Literature: Bailly, Automata, the Golden Age, pp. 29 - 30, 125, 275. Mary Hillier, "A Parisian Toy Man", in Doll Reader, December 1986 / January 1987. Although one of the most recognized automata by Jean Roulet, the origin of these pieces can be attributed to Alexandre Theroude, who took out patent no. 73,504 in October 1866 for an automaton with music provided by a miniature barrel organ concealed in the body. Although the mechanism was apparently identical to the Roullet piece, Theroude's model represented a shepherd boy of distinctly classical appearance. A visitor to the Paris Exhibition of 1867 described Theroude's display that resembled a rock, on which "an almost life-size shepherd sits and plays the flageolet, the movement of his fingers perfectly covering the instrument's holes....Another similar figure, a black flute-player, is found a little lower down. His pose is natural, even graceful, and the movements of his head and fingers are remarkably true-to-life". When he filed for bankruptcy in 1878, Jean Roullet was able to buy at least part of his stock, including the components for what was to become the Black Flute Player which appeared as No. 1 in Roullet's earliest known catalogue, printed the same year, at the sizeable price of 1000 francs. By comparison, his mechanical animals cost between 4 and 9 francs, and the majority of the figural automata cost less than 100 francs.

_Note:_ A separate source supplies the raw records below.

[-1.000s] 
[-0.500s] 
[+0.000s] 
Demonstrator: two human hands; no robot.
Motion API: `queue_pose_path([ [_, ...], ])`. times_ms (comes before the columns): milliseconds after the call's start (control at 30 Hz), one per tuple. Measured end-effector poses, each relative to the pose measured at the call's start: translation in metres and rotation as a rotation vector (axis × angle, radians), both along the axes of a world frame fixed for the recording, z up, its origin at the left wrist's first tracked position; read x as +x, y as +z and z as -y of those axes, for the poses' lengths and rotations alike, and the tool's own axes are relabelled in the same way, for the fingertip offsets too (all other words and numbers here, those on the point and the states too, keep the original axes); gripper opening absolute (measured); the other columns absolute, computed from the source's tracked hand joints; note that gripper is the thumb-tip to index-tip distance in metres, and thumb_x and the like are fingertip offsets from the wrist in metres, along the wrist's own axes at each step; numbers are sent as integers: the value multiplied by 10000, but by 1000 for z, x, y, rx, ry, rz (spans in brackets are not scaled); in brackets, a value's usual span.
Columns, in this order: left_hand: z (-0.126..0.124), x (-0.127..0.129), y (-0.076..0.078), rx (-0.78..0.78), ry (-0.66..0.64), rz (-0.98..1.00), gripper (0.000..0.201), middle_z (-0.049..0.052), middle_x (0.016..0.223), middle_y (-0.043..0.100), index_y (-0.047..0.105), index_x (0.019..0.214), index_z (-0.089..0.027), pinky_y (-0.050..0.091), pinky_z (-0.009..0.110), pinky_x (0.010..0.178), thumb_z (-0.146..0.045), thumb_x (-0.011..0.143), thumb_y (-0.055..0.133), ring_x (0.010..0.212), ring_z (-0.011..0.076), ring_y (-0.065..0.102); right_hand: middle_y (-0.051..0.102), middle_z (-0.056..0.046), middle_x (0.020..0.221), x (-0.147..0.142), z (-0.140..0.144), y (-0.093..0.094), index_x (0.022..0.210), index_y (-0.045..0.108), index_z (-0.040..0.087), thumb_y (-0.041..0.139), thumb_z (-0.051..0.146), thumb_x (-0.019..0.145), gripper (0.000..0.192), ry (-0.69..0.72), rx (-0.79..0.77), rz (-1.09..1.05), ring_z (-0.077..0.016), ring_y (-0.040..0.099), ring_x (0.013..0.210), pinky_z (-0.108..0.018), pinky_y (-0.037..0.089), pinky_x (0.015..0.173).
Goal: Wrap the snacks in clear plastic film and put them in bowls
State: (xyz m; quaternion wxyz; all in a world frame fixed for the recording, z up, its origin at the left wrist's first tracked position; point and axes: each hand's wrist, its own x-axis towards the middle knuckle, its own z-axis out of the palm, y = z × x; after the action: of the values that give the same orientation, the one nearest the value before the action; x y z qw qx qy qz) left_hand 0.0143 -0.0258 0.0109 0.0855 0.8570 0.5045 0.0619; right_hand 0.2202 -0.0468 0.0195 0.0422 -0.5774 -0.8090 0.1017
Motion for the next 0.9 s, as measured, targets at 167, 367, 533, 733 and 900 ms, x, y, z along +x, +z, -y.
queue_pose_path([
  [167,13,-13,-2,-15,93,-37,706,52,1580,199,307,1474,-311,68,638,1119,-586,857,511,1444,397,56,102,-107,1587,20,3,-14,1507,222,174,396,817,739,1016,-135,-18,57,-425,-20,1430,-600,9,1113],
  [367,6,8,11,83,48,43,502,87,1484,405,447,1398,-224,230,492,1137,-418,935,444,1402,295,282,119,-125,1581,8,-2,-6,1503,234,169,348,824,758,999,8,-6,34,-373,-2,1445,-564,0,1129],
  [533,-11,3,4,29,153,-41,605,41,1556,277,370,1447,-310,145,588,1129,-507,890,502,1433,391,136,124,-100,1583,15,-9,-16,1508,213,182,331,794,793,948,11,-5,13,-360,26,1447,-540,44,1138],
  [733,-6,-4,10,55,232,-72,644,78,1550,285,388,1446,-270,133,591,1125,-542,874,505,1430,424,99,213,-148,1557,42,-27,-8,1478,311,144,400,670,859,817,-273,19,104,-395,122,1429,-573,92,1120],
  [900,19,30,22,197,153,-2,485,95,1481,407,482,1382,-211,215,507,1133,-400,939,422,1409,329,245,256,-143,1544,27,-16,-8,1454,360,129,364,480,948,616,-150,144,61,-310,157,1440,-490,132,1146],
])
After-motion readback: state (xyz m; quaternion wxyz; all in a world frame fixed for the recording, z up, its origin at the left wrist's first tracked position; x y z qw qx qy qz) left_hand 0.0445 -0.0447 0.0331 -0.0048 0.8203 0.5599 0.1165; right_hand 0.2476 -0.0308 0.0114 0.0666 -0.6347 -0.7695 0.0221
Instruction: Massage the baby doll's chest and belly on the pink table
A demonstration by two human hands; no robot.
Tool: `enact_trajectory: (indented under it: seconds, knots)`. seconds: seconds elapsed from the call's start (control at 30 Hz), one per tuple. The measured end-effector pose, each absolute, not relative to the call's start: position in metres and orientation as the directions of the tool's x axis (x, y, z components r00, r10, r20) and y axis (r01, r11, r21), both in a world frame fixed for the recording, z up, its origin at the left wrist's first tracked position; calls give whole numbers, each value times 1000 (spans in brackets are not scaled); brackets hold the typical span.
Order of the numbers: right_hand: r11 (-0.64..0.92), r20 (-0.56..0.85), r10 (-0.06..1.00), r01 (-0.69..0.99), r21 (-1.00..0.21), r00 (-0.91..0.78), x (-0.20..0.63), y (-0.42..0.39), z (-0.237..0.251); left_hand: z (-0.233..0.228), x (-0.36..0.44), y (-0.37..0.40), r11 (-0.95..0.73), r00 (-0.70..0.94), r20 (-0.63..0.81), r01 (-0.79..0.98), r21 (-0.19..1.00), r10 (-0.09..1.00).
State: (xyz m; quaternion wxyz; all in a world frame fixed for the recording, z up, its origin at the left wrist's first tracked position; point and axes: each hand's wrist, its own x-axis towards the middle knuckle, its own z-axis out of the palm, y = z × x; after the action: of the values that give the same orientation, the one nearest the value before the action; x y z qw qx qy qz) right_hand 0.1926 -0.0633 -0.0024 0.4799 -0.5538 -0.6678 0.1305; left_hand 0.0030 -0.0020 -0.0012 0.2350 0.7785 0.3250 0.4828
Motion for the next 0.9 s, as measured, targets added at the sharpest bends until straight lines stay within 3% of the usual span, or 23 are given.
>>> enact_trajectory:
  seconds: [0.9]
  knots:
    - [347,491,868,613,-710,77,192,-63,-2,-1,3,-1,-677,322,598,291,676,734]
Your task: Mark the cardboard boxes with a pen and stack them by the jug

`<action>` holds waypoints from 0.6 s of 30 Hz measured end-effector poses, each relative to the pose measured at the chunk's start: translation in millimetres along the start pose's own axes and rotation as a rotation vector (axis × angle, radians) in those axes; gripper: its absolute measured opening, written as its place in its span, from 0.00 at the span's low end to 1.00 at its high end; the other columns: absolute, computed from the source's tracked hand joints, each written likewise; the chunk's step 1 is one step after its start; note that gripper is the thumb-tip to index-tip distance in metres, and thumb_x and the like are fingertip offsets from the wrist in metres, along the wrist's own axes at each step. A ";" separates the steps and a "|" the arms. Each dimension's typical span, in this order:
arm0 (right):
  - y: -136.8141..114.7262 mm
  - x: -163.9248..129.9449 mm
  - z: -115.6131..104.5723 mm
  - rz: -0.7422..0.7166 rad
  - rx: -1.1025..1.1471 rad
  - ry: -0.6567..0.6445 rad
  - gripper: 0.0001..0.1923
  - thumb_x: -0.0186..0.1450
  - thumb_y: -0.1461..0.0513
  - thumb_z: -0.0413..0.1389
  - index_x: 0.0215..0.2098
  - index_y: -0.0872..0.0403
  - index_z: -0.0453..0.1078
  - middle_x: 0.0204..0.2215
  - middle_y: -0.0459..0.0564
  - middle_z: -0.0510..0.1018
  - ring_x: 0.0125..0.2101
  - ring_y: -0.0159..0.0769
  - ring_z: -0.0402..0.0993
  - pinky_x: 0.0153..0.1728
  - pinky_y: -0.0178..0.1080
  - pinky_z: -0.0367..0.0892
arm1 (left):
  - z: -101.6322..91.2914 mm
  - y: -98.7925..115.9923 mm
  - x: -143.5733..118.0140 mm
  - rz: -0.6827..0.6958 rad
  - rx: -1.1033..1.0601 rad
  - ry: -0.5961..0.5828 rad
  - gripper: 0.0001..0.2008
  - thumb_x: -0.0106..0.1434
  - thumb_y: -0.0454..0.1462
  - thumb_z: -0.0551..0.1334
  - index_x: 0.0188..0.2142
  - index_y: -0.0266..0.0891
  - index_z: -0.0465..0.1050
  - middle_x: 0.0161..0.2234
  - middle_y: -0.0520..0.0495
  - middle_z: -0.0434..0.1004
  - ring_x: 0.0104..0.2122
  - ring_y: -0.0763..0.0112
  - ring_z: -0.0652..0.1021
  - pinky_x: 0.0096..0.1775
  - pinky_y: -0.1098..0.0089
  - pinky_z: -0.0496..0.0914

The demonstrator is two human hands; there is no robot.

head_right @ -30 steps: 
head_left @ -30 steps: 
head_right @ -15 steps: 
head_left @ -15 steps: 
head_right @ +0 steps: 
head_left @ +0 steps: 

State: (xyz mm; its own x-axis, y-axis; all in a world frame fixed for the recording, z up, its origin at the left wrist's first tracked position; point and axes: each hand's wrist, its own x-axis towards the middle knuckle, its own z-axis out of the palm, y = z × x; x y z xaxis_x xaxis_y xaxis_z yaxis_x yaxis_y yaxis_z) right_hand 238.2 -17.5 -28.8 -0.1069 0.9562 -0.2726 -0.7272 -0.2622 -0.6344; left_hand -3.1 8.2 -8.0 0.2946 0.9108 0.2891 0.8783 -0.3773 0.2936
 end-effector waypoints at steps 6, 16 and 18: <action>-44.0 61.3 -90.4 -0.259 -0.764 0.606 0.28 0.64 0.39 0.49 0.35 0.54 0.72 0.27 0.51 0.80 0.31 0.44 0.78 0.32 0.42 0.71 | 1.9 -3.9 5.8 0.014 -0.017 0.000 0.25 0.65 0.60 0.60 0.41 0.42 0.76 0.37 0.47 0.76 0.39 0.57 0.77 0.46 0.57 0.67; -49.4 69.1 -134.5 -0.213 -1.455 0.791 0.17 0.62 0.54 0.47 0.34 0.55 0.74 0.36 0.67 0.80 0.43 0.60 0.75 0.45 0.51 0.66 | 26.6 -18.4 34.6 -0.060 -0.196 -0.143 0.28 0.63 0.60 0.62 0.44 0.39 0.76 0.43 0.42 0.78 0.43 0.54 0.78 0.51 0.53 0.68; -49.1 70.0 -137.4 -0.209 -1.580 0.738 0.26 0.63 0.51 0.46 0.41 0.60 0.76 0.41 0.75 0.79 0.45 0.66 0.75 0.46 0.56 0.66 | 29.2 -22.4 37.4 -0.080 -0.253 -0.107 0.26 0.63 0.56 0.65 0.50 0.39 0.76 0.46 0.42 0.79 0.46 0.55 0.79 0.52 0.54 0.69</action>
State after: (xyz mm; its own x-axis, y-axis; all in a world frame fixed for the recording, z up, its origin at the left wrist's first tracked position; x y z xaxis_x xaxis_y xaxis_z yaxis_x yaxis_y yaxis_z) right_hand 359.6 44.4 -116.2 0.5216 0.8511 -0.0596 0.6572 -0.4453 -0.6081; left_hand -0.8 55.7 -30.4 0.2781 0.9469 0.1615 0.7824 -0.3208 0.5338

The creation of automata able to play (or seeming to play) their own instruments had been a preoccupation of makers from the ancient Romans to Jaquet-Droz. Jean Roullet, with Theroude's assistance, accomplished this feat with adroitness. The same visitor at Theroude's exhibit wrote that, "even though the finger's action is not involved in the making of the sounds, for they come from inside the man's body, so natural is the movement that many are fooled". The titles of the tunes are inscribed on the barrels, which ingeniously also house the spring, removing the needle for a separate going-barrel or fusee that would have taken up valuable room required for the pipes in the torso. The movements are perfectly coordinated, so that the pause in the music as the barrel shifts is accompanied by a pause in the figure's actions. The woman's mechanism and movements are different to the man's, adding realism to her performance on the panpipes. The barrel is shorter, with more trills in the music, and rapid movements of her head and eyelids in keeping with the instrument that she plays. This is the only example of a female figure known today, and the rarity is in the existence of a pair. Designed as animated versions of the fashionable Blackamoore torchiere figures of the day, these life-sized automata may once have graced the entrance of a grand hotel or palace in the same way that their carved counterparts did.